TASK OBJECTIVE:
The expected answer is the set of lines in the data below between the line holding "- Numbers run" and the line holding "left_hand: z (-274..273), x", inclusive, written out exactly.

- - -

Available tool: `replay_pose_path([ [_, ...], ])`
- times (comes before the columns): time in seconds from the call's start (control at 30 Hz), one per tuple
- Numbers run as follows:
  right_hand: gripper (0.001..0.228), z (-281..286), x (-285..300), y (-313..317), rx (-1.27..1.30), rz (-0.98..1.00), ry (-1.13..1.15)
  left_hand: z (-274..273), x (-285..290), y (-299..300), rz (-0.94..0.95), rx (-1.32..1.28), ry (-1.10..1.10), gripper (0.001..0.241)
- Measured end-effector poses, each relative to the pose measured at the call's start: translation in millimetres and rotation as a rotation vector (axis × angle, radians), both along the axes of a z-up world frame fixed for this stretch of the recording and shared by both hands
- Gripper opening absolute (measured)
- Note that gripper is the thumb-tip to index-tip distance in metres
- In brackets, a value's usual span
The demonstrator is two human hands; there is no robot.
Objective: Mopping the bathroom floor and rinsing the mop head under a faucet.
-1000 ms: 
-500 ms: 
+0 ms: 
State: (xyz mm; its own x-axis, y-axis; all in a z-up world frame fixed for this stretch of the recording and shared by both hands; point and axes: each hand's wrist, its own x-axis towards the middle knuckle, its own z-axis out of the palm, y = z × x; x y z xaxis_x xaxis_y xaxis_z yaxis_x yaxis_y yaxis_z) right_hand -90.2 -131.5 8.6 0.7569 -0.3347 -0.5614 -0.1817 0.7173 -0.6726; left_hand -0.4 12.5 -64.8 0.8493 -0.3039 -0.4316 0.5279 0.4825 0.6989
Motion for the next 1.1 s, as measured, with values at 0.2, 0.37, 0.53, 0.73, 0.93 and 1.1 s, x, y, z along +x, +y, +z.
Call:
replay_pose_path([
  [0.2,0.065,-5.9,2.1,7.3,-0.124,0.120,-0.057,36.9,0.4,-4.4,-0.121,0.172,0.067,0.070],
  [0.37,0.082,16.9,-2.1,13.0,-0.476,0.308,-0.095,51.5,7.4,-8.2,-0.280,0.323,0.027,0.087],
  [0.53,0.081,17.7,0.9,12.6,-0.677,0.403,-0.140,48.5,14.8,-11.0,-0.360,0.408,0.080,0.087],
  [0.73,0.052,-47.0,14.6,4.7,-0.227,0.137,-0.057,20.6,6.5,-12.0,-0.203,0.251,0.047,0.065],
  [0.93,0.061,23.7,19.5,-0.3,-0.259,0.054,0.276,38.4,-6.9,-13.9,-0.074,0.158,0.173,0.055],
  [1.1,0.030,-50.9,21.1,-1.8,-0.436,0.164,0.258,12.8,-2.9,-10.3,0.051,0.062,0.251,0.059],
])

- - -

PROBLEM SOLUTION:
- Numbers run as follows:
  right_hand: gripper (0.001..0.228), z (-281..286), x (-285..300), y (-313..317), rx (-1.27..1.30), rz (-0.98..1.00), ry (-1.13..1.15)
  left_hand: z (-274..273), x (-285..290), y (-299..300), rz (-0.94..0.95), rx (-1.32..1.28), ry (-1.10..1.10), gripper (0.001..0.241)

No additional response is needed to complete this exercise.